Avanziamo lungo il ciglio della strada
per altri cento metri e veniamo affiancati da un vecchio magrissimo
alla guida di una bicicletta con sidecar tutta arrugginita. Ci offre
un passaggio. Siamo sudati fradici e la strada, a guardarla meglio,
sembra una strada normale: gente che viene e che va, venditori
ambulanti, bambini per mano ai genitori, biciclette, macchine,
motorini... e io inizio a pensare che come al solito ho esagerato. Ci
accordiamo sul prezzo e accettiamo. Il vecchio ci fa caricare gli
zaini su un portapacchi posteriore e ci fa accomodare sul sidecar,
con la delicatezza di girare il cuscino di finta pelle nera per non
farci scottare le chiappe. Ma appena fa per montare in sella il
trabiccolo si impenna e si ribalta all'indietro per il peso. Il
pover'uomo è desolato e cerca di riportare le ruote (e i clienti) a
terra, mentre sulla strada i turisti sfrecciano comodamente sui
sedili posteriori dei motorini, voltandosi per godersi la scena.

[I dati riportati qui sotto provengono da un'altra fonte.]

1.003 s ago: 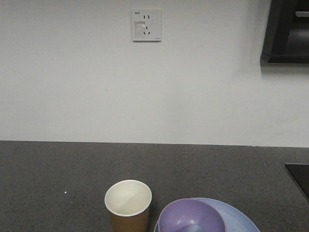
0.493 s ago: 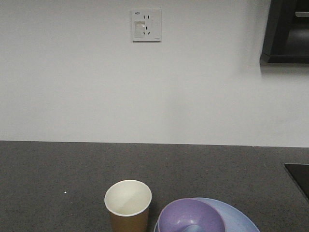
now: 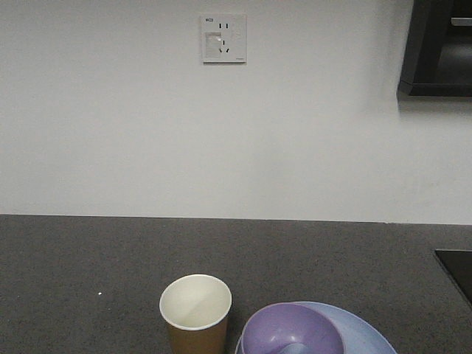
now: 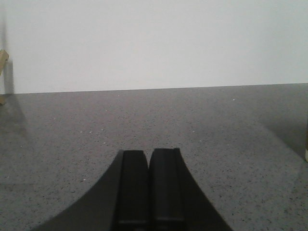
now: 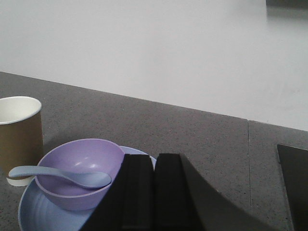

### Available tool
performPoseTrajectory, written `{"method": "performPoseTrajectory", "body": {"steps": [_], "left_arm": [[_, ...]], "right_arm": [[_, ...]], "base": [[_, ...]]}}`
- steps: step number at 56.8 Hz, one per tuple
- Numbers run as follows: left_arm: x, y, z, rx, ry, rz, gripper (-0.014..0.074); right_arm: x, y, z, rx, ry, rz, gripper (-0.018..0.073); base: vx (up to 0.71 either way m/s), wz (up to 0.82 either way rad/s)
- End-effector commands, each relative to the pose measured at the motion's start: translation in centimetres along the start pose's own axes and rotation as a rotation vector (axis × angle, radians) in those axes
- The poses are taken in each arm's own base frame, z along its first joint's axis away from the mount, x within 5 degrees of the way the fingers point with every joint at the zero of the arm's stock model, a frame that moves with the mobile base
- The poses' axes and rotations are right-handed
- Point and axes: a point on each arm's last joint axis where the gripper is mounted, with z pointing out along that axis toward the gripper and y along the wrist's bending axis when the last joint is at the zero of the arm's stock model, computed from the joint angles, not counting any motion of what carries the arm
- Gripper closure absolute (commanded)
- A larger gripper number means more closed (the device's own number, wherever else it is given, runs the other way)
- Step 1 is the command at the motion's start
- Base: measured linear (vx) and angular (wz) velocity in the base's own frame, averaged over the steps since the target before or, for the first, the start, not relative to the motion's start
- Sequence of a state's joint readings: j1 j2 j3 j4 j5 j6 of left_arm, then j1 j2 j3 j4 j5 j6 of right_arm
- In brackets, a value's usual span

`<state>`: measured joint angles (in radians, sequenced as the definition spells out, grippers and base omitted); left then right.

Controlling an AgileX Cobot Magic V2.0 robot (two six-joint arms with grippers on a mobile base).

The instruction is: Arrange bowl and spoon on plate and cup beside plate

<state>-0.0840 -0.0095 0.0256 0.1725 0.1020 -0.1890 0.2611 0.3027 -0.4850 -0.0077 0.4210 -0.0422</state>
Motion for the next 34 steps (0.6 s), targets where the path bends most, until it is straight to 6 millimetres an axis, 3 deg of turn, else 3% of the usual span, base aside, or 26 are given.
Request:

Risistemato il carico partiamo. Il vecchio deve spesso scendere a
spingere, ogni volta che la strada non è in discesa. Vorrei scendere
ad aiutarlo, ma lui mi fa cenno di restare al mio posto. Io e Laura
sorridiamo e io mi ricordo, d'improvviso, il motivo per cui non ho
mai voluto comprare una guida turistica.